→ **What is required**: The material below must be restated exactly, line by line.

START Data section

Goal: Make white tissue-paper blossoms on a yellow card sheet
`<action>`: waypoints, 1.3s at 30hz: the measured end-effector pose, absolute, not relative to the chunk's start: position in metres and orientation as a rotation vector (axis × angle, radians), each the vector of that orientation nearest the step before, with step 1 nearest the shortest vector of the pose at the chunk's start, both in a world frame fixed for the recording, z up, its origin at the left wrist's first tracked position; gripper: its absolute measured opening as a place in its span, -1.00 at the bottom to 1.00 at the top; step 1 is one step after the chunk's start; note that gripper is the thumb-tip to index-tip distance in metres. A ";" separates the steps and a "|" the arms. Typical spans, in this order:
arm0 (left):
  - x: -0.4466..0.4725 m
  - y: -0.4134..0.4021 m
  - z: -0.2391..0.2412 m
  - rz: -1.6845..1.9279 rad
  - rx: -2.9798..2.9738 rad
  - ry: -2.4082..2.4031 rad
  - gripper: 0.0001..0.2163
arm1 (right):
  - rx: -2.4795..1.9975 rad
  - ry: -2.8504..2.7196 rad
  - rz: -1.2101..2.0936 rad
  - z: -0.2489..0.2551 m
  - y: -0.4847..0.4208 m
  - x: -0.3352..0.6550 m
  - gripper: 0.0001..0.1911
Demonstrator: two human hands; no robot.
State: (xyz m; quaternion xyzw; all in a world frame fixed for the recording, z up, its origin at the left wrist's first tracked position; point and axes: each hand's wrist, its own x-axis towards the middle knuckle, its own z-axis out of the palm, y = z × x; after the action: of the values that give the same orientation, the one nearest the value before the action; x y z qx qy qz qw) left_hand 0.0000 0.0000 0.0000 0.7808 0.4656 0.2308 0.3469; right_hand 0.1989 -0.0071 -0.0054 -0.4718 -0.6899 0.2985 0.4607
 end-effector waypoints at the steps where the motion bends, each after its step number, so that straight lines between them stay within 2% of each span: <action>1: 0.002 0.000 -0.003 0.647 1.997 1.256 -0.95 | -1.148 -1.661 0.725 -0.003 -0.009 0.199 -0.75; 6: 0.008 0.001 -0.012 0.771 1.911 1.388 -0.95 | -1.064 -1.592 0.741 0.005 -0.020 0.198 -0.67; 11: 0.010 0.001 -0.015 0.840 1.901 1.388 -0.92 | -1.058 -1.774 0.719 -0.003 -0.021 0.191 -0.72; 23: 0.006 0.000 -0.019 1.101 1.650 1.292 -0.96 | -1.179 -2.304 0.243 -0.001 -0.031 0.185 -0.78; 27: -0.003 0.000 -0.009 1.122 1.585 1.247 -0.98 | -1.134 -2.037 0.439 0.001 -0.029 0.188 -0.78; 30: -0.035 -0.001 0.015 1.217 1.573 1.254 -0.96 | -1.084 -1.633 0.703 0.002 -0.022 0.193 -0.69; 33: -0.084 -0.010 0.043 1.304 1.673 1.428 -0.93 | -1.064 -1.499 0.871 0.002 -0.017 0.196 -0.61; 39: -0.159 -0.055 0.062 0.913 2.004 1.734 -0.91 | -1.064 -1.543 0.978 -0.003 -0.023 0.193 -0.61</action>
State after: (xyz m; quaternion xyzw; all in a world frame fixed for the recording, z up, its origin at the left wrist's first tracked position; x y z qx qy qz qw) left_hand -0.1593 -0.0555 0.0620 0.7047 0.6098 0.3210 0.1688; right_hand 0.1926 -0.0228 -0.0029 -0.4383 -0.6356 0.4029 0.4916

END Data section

→ **Answer section**:
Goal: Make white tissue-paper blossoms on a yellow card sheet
`<action>`: waypoints, 1.3s at 30hz: the measured end-effector pose, absolute, not relative to the chunk's start: position in metres and orientation as a rotation vector (axis × angle, radians), each the vector of that orientation nearest the step before, with step 1 nearest the shortest vector of the pose at the chunk's start, both in a world frame fixed for the recording, z up, its origin at the left wrist's first tracked position; gripper: its absolute measured opening as a place in its span, -1.00 at the bottom to 1.00 at the top; step 1 is one step after the chunk's start; note that gripper is the thumb-tip to index-tip distance in metres. A ";" separates the steps and a "|" the arms. Typical spans, in this order:
arm0 (left):
  - x: -0.4466..0.4725 m
  - y: -0.4134..0.4021 m
  - z: -0.2391..0.2412 m
  - rz: -1.6845..1.9279 rad
  - rx: -2.9798..2.9738 rad
  - ry: -2.4082..2.4031 rad
  - gripper: 0.0001..0.2163
arm1 (right):
  - rx: -2.4795..1.9975 rad
  - ry: -2.8504..2.7196 rad
  - rz: -1.2101..2.0936 rad
  - z: -0.2489..0.2551 m
  - y: -0.4847..0.4208 m
  - x: -0.3352..0.6550 m
  - gripper: 0.0001..0.1911
Demonstrator: two human hands; no robot.
State: (xyz m; quaternion xyzw; all in a world frame fixed for the recording, z up, its origin at the left wrist's first tracked position; point and axes: each hand's wrist, its own x-axis towards the middle knuckle, its own z-axis out of the palm, y = z × x; after the action: of the values that give the same orientation, the one nearest the value before the action; x y z qx qy qz qw) left_hand 0.0000 0.0000 0.0000 0.7808 0.4656 0.2308 0.3469; right_hand 0.1989 -0.0071 -0.0054 -0.4718 -0.6899 0.2985 0.4607
 end-effector waypoints at the steps where the motion bends, each after its step number, so that straight lines between them stay within 2% of each span: <action>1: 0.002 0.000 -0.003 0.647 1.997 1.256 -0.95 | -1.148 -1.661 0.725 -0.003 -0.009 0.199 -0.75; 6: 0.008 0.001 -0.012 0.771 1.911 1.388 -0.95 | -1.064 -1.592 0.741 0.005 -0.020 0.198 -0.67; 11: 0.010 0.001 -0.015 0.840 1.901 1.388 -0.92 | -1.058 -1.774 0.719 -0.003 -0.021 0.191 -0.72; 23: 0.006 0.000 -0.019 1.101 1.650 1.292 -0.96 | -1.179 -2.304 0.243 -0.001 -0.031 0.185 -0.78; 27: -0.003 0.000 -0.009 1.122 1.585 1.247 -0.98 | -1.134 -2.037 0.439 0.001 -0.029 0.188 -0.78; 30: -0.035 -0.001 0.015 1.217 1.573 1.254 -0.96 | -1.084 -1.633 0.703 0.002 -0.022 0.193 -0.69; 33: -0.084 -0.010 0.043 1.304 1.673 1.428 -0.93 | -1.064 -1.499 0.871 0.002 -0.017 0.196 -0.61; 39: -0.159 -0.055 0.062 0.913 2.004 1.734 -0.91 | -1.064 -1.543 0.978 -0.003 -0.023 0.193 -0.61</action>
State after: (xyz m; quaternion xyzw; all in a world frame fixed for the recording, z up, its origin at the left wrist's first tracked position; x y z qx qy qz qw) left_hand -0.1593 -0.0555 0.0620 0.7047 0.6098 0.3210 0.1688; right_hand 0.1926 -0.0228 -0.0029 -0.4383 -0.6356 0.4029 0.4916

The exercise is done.